TASK TO COMPLETE: Where does the word "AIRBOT" appear in the entries below? Copy each line that holds it.
[PROVIDED DATA — start]
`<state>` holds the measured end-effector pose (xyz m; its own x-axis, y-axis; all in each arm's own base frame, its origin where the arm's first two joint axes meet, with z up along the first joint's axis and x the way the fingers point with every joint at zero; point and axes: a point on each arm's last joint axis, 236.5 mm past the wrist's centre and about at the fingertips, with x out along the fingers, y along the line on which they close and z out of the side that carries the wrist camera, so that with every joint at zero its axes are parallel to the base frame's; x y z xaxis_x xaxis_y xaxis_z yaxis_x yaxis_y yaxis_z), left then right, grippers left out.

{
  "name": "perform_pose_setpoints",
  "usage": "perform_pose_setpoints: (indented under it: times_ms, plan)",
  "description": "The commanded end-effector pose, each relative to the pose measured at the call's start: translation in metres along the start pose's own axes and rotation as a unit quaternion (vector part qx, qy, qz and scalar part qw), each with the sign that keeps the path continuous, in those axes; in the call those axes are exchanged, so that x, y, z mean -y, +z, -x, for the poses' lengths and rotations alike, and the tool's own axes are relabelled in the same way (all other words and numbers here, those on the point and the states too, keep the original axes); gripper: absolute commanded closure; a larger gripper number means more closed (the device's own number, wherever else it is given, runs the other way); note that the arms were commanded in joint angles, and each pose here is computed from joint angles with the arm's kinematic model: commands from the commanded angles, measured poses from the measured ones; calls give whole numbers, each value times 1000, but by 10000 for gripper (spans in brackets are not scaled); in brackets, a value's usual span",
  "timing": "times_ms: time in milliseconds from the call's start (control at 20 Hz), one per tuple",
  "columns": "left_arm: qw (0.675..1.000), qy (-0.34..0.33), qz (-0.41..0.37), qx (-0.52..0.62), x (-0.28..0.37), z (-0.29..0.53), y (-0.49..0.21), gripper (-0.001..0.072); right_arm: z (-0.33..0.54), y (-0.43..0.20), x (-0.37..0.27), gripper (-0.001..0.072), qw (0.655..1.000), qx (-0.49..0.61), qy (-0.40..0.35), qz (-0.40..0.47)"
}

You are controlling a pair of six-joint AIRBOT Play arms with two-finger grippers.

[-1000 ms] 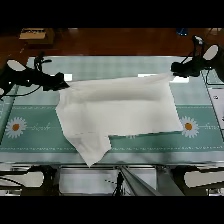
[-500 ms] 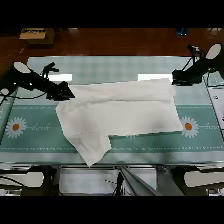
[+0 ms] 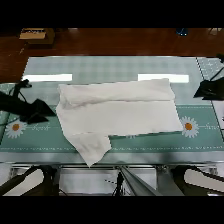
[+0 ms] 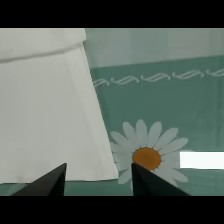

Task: Fold the shirts.

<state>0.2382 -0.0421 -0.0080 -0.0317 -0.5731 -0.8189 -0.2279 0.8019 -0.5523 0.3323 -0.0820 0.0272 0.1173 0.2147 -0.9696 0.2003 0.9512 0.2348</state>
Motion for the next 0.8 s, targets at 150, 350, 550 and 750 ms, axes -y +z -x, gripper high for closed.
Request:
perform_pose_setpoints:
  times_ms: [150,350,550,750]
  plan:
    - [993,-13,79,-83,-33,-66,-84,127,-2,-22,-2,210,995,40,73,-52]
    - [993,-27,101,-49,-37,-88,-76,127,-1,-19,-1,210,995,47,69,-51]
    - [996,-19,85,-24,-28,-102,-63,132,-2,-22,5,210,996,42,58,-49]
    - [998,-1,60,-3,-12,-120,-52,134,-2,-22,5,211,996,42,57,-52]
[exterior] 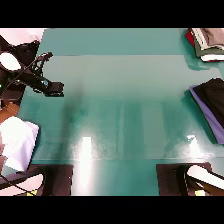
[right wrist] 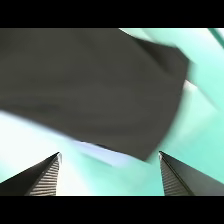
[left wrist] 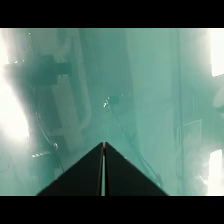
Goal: Fold the shirts.
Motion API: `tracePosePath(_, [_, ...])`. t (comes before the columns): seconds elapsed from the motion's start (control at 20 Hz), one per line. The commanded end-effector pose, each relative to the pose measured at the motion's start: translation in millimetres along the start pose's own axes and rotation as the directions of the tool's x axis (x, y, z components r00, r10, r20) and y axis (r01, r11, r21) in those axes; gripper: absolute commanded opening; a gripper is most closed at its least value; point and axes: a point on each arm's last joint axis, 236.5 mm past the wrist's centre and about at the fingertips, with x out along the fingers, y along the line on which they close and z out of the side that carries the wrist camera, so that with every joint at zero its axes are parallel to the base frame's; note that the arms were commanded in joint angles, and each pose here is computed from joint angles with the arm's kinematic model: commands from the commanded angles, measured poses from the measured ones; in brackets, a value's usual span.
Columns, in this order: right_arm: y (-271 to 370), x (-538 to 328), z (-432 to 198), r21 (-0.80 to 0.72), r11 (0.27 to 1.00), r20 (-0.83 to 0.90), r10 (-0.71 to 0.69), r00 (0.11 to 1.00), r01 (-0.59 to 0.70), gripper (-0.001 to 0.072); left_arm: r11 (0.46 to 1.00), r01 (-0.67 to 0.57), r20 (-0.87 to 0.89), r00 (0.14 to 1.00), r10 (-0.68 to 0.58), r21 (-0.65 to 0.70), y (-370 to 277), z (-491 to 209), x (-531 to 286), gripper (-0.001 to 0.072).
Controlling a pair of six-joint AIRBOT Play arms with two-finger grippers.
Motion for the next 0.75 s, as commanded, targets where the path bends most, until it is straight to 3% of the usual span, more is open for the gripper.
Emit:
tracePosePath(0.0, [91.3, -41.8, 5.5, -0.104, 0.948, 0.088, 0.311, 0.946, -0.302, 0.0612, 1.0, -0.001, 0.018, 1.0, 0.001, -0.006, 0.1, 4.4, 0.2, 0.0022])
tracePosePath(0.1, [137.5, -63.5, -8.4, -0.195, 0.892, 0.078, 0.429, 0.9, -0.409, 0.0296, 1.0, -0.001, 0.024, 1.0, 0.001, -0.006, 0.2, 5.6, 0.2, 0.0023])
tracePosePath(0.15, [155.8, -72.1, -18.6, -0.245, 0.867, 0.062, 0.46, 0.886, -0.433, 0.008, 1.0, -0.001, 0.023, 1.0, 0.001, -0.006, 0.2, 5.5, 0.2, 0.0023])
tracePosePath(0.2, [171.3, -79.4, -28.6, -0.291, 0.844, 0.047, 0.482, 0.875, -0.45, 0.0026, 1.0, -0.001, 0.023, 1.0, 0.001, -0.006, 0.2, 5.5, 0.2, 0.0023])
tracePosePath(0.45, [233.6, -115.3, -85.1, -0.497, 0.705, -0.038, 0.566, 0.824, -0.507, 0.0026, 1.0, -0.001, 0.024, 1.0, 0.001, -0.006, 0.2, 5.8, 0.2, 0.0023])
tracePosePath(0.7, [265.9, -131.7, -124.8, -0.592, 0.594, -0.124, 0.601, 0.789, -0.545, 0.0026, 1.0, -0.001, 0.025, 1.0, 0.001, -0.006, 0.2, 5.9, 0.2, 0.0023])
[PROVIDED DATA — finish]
COMPLETED TASK:
You are controlling a pair of six-joint AIRBOT Play arms with two-finger grippers.
Controlling a pair of six-joint AIRBOT Play arms with two-finger grippers.

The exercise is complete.